## Prompt
Write out each line exactly, starting with the one containing "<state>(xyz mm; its" and stopping after the last line of the listing below.

## Supplied information

+++++

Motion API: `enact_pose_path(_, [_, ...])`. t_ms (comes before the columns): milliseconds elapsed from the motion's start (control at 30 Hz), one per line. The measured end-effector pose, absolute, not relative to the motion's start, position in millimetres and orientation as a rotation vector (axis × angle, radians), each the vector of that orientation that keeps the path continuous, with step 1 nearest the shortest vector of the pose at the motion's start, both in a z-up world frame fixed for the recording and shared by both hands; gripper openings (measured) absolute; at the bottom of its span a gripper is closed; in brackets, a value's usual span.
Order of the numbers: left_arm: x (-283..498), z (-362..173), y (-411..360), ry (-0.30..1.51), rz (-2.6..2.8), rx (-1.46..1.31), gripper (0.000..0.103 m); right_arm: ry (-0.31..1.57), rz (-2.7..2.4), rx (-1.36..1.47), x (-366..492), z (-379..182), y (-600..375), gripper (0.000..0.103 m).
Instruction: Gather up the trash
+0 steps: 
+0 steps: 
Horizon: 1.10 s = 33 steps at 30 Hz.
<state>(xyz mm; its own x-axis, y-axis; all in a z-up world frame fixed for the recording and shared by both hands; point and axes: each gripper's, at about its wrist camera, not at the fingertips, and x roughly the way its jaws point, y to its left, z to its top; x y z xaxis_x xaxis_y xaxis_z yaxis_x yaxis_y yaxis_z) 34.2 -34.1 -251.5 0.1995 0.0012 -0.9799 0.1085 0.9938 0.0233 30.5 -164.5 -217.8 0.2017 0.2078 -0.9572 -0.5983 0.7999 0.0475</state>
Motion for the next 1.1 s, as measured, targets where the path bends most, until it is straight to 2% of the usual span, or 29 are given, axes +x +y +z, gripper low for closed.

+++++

## Solution to this problem
<state>(xyz mm; its own x-axis, y-axis; all in a z-up world frame fixed for the recording and shared by both hands; point and axes: each gripper's, at about its wrist camera, not at the fingertips, and x roughly the way its jaws point, y to its left, z to its top; x y z xaxis_x xaxis_y xaxis_z yaxis_x yaxis_y yaxis_z) 34.2 -34.1 -251.5 0.1995 0.0012 -0.9799 0.1085 0.9938 0.0233 30.5 -164.5 -217.8 0.2017 0.2078 -0.9572 -0.5983 0.7999 0.0475</state>
Motion for the next 1.1 s, as measured, targets where the path bends most, until it is straight to 2% of the usual span, or 29 are given, axes +x +y +z, gripper low for closed.

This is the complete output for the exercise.